IN Brief:
- Laboratoires Novalac has recalled a batch of Allernova AR infant formula in France after illness complaints.
- French authorities are investigating non-conformities linked to excessive heating, with no pathogens or cereulide detected in the affected batch.
- The recall puts heat-process records, sensory checks, and rapid recall systems back under pressure in high-risk nutritional products.
Laboratoires Novalac has recalled a batch of Allernova AR infant formula in France after complaints involving digestive symptoms and unusual product characteristics.
The affected product is a 400g tub of Allernova AR, a specialist infant formula used for babies with particular nutritional requirements. The identified batch is 183403, with a date mark of 17 July 2028, and was sold through French pharmacies between April and 12 June.

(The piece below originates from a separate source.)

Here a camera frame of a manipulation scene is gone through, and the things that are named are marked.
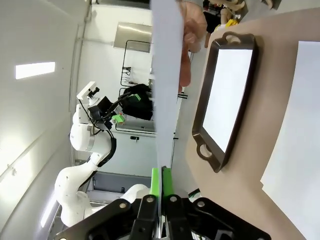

French authorities have linked the recall to complaints involving vomiting and diarrhoea. One infant was hospitalised, with adenovirus also identified, while other complaints referred to changes in colour and odour. The batch was manufactured in Germany, placing the recall across more than one national system for production, sale, public health follow-up, and customer communication.
Initial testing did not detect pathogens or cereulide, the toxin associated with some Bacillus cereus incidents. Investigators are examining non-conformities connected to excessive heating, which could explain sensory changes without necessarily pointing to microbial contamination. That distinction moves the quality-control focus beyond pathogen testing alone and into process validation, product chemistry, and release procedures.
Infant formula is one of the most tightly controlled areas of food manufacturing, yet powdered nutritional products remain technically demanding. Production can involve heat treatment, drying, blending, controlled packaging, and distribution through channels where vulnerable consumers depend on consistent product quality. A product may test negative for pathogens and still be unacceptable if processing conditions have changed its appearance, odour, solubility, nutrient profile, or digestive tolerance.
Complaint data can become an early warning system before a conventional investigation has reached a complete conclusion. Laboratory results remain central, but parental reports, pharmacy feedback, batch traceability, and nutrivigilance systems can surface quality signals that require rapid action. In products used by infants, older people, and medically vulnerable consumers, recall decisions often need to be taken before every variable has been fully resolved.
Digital incident workflows are also gaining ground, with new funding directed into food incident-response platforms designed to accelerate recall coordination. Manufacturers are expected to identify where a batch has gone, which customers may hold it, how distributors and retailers have been notified, and which public authorities need to be engaged, while keeping records strong enough to withstand post-incident scrutiny.
Heat treatment presents a particular challenge in specialist nutrition because it must serve several purposes at once. It needs to deliver microbial control, support shelf life, preserve nutritional value, protect functional ingredients, and avoid unwanted sensory or physical changes. Excessive heating can affect proteins, carbohydrates, colour, flavour, odour, and powder behaviour, with downstream effects on reconstitution and consumer confidence.
The regulatory environment has also become more cautious in cases involving vulnerable consumers. Authorities are less likely to wait for definitive pathogen confirmation where complaints show a consistent pattern. Preventive controls, deviation management, and batch release documentation therefore carry greater weight, including records showing time-temperature history, cleaning validation, raw-material status, and packaging integrity.
Powdered nutrition factories need quality systems that join process control, sensory inspection, retain samples, complaint triage, and traceability into one operating discipline. Gaps between quality data and recall decision-making increase health risk, commercial exposure, and the likelihood of prolonged authority involvement.
The recall will now move through investigation, product return, and authority coordination. The manufacturing priority is to isolate the non-conformity, confirm whether it remained within a single batch, and prevent any recurrence in future heating, drying, or release procedures.